Effect of bivalent cations on the interfacial tensions of extended anionic surfactant solutions

Abstract

Extended surfactants have shown great potential in enhanced oil recovery (EOR). In this paper, the effects of extended surfactant concentration, polypropylene oxide (PO) number, and various counter ions (Na+, Ca2+, and Mg2+) on the oil–water interfacial tension (IFT) of extended surfactant solutions were investigated in detail. The selected extended surfactants were sodium dodecyl polyoxypropylene sulfate (L-C12POmS, m = 5, 10, 15). Based on our experimental results, under NaCl conditions, with an increase in the PO number, the space occupied by the surfactant molecules on the side of the oil phase increases, which matches the size of the anionic head, and the surfactant film becomes tight. An ultralow IFT value appears for L-C12PO15S at 0.5% NaCl against decane. The addition of bivalent cations can significantly reduce the IFT. As the Ca2+ concentration increases, IFTs of APS solutions against alkanes can achieve ultralow values at lower PO numbers and against alkanes with a wide ACN range. For the MgCl2 system, the smaller hydration radius of Mg2+ improves the tightness of the anionic head, resulting in a crowded arrangement of the PO chains on the oil phase side.
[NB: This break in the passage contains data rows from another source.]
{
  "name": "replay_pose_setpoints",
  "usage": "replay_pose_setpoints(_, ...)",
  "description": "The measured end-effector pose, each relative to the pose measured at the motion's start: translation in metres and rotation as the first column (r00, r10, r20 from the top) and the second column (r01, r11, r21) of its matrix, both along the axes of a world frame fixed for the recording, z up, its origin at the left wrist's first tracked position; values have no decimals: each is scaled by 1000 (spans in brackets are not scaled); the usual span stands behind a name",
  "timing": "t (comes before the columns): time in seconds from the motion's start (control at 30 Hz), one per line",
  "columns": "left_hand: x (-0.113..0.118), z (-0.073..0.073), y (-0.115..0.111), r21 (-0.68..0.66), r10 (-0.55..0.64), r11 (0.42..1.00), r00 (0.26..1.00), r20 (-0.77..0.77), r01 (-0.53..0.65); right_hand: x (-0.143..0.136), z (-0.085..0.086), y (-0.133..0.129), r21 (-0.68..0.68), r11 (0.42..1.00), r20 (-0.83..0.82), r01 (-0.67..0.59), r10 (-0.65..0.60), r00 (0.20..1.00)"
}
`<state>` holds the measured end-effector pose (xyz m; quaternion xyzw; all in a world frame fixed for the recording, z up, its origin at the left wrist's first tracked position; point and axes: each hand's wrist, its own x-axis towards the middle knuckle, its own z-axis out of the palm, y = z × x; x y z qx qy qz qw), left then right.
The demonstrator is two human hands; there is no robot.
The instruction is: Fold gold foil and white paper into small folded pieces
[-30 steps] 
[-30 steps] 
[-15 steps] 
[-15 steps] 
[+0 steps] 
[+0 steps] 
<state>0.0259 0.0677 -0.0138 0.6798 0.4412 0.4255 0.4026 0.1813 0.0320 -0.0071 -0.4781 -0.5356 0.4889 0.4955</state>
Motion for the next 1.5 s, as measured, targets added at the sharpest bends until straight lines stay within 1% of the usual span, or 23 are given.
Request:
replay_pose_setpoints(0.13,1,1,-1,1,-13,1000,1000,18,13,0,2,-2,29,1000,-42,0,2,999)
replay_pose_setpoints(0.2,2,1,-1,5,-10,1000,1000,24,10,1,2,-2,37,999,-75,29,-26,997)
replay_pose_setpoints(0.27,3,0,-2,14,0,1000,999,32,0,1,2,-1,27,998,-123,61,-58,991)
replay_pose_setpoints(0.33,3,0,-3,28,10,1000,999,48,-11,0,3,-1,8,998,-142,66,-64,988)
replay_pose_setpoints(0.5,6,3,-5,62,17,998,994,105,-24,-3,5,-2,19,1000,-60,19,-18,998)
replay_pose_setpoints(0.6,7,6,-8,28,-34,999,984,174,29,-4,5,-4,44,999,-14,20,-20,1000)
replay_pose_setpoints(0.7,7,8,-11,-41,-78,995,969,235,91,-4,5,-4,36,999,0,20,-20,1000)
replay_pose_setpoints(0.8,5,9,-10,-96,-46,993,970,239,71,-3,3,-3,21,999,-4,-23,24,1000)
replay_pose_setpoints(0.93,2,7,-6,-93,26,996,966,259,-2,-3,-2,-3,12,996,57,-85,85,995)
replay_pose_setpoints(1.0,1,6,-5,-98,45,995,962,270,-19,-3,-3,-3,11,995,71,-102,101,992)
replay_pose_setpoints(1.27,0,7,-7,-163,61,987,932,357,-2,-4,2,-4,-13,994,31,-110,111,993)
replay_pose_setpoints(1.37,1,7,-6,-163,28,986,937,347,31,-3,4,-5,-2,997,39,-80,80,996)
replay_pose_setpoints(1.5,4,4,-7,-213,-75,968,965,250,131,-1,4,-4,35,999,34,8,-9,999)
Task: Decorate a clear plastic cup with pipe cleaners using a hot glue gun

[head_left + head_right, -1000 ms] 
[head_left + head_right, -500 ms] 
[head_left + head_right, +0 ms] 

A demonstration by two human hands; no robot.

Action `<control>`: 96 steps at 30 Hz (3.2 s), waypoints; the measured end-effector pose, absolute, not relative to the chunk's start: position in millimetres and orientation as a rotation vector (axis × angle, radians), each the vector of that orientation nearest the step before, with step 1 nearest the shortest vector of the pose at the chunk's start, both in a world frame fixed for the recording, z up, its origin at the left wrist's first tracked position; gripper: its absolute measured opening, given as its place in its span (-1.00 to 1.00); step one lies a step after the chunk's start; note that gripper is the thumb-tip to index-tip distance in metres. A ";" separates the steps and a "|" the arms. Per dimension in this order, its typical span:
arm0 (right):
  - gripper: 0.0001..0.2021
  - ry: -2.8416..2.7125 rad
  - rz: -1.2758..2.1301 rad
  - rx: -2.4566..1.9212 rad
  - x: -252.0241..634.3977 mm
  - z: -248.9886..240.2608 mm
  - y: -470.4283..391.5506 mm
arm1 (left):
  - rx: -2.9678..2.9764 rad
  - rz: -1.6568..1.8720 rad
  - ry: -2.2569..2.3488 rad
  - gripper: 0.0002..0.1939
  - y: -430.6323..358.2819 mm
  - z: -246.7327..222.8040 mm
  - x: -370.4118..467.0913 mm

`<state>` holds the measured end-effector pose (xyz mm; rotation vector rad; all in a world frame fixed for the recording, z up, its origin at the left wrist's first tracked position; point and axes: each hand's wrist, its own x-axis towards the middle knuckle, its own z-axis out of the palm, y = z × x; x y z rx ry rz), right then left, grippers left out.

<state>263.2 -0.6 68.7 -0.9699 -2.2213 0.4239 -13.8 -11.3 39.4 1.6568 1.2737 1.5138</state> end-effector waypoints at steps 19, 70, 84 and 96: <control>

Therefore, the ability of Mg2+ to reduce the IFT against alkanes is weaker than that of Ca2+. Moreover, the surface-active substances in the crude oil adsorb competitively on the interface, resulting in an increase in IFT. By adding Ca2+or Mg2+, a tight adsorption film of surfactant molecules will be formed, and the IFT value reaches ultralow against crude oil. The studies in this paper have important implications for the application of extended surfactant solutions to enhance oil recovery under high salt reservoir conditions.